_What is required_
Among the lines of data below, reproduce only those from the one with "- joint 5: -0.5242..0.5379" through the one with "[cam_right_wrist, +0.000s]", exactly as they stand, both ends included.

_Extracted records_
◆ ◆ ◆ ◆

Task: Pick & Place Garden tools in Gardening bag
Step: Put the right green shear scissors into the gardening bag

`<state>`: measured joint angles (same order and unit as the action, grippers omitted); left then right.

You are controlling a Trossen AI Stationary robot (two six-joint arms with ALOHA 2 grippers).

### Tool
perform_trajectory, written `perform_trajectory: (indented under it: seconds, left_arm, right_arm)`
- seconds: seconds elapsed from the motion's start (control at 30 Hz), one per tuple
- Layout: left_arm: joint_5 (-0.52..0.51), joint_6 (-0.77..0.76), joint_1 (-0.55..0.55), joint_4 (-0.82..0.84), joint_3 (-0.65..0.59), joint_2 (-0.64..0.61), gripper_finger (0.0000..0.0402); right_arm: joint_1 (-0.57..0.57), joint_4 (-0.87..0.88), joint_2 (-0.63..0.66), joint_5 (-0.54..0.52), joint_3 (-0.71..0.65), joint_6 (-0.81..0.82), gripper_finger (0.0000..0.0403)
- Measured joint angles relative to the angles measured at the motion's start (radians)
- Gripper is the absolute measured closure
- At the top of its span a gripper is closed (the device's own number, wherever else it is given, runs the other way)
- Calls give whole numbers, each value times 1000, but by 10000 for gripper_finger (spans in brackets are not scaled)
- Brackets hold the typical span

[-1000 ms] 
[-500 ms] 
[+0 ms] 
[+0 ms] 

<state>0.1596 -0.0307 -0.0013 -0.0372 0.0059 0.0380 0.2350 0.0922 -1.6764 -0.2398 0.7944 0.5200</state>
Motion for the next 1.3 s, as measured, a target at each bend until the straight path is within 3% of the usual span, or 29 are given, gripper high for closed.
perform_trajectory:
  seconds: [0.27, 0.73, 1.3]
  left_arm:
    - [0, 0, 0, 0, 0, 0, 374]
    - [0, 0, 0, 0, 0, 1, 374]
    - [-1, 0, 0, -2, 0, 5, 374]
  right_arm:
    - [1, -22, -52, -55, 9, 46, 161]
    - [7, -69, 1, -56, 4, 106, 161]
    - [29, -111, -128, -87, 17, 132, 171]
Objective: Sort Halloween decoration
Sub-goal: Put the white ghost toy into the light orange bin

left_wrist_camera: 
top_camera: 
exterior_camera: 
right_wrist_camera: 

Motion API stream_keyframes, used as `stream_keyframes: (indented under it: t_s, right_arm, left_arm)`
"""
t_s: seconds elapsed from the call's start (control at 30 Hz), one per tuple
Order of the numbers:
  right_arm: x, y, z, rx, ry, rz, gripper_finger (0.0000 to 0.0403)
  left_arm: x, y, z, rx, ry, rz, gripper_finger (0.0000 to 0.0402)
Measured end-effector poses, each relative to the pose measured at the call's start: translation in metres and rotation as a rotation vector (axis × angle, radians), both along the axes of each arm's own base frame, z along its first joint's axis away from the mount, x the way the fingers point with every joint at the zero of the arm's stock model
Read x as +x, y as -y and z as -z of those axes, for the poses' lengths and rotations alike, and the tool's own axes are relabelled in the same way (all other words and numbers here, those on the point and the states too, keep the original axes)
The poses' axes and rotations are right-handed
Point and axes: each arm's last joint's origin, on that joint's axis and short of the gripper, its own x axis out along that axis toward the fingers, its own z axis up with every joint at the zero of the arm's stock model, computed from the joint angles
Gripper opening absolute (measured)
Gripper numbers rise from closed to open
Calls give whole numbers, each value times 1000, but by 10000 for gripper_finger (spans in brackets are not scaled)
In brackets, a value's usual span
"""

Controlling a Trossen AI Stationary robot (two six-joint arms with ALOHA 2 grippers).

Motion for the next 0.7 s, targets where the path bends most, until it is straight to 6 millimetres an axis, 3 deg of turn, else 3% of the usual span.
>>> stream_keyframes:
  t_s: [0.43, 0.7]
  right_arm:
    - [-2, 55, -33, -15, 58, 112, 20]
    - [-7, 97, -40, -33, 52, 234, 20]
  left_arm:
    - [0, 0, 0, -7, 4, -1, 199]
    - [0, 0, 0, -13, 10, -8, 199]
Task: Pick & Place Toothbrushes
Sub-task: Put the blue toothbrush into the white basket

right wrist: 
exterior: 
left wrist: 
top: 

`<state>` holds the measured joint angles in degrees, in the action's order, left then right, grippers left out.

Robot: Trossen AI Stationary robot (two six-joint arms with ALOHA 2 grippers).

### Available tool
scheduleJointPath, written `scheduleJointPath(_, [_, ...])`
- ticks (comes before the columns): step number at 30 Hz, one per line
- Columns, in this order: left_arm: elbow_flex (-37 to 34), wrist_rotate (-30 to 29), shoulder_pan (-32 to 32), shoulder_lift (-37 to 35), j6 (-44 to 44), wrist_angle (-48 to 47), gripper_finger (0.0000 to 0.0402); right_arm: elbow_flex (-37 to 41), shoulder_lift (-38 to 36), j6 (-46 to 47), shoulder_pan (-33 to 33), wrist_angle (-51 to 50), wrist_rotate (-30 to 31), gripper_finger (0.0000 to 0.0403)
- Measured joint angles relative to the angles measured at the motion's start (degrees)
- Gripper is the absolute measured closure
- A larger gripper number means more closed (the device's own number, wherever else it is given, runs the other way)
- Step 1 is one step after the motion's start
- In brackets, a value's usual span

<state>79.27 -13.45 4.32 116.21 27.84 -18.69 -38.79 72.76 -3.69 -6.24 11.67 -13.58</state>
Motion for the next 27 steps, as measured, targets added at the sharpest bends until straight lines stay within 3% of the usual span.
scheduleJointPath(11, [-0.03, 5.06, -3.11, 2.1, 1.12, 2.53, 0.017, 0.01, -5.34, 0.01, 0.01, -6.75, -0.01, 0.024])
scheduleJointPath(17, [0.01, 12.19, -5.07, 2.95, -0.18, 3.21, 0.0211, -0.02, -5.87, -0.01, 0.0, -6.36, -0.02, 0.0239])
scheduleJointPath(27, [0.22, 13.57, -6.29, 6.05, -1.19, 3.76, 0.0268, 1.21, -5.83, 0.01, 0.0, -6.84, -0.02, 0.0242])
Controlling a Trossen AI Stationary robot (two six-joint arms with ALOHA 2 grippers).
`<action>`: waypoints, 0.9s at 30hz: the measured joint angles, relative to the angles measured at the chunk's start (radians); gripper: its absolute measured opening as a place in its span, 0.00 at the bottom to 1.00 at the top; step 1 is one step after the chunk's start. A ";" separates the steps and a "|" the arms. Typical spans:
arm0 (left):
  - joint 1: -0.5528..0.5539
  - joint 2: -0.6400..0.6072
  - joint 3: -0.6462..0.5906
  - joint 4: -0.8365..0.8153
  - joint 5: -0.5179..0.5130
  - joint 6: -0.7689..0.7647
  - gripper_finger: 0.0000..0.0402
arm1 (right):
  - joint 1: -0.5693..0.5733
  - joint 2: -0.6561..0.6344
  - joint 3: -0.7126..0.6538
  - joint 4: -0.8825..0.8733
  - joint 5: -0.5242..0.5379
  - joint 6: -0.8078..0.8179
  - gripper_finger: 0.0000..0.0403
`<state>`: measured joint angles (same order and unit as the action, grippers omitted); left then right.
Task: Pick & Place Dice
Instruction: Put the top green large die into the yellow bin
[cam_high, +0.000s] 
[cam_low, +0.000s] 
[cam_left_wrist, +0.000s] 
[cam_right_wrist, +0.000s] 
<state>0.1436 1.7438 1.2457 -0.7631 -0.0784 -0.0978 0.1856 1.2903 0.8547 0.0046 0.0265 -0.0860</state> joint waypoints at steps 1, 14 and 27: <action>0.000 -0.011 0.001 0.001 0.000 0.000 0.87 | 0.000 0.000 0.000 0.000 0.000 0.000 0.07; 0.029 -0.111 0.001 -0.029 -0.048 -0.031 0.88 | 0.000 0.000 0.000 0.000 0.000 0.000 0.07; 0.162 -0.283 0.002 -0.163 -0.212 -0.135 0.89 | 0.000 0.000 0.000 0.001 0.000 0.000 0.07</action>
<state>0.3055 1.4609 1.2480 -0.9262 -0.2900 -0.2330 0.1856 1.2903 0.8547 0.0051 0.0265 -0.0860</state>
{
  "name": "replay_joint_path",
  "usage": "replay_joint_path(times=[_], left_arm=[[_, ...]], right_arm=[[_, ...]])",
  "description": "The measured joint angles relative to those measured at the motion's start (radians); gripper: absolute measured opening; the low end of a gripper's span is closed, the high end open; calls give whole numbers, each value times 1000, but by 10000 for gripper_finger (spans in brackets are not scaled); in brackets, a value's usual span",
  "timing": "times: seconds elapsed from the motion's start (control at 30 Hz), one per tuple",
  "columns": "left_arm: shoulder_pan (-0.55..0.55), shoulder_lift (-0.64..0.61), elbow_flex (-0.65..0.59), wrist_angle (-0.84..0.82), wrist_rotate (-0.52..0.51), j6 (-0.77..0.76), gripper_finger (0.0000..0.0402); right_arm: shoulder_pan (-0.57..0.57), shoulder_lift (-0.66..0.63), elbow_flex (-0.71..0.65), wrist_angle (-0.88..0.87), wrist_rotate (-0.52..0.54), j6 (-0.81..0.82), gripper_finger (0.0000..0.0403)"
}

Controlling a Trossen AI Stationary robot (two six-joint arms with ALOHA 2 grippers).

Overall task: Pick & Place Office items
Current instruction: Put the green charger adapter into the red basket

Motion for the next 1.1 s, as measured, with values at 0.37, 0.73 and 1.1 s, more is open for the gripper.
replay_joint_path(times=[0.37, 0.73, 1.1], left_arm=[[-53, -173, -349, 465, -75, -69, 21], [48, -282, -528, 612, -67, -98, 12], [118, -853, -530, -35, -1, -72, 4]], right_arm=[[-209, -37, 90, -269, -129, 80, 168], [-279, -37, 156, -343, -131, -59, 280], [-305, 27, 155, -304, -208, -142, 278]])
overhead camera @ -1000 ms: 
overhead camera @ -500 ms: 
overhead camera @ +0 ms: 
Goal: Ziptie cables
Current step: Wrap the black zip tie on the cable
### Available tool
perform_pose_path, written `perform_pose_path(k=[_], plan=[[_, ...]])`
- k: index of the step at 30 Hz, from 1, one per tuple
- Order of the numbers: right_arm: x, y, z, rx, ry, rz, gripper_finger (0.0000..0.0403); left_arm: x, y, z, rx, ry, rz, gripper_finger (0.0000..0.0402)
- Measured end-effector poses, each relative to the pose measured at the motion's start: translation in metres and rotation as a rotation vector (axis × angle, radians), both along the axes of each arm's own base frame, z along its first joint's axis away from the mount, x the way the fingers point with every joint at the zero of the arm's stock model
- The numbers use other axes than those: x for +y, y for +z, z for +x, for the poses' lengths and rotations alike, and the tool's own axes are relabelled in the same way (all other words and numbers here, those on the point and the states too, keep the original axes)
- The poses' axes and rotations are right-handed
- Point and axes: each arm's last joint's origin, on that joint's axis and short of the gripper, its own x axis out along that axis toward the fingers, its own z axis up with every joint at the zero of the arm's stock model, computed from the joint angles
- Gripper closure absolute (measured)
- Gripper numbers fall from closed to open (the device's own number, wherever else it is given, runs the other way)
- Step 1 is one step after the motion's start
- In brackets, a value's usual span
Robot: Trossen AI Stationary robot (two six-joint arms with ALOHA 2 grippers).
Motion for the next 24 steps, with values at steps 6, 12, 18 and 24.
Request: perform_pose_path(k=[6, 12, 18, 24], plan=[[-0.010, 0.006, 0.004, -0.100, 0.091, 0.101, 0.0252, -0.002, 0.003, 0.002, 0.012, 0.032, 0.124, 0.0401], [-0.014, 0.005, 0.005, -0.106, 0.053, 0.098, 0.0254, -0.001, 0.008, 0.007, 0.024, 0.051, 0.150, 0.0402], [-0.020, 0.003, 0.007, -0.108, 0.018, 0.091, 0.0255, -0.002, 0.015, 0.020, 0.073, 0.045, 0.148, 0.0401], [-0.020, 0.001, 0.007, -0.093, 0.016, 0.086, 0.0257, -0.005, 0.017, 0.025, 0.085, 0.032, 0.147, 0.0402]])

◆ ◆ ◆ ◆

_Task response_
  - joint 5: -0.5242..0.5379
  - joint 6: -0.8078..0.8179
  - gripper_finger: 0.0000..0.0403
`<state>`: measured joint angles (same order and unit as the action, grippers omitted); left then right.
Task: Pick & Place Dice
Instruction: Put the top green large die into the yellow bin
[cam_high, +0.000s] 
[cam_low, +0.000s] 
[cam_left_wrist, +0.000s] 
[cam_right_wrist, +0.000s] 

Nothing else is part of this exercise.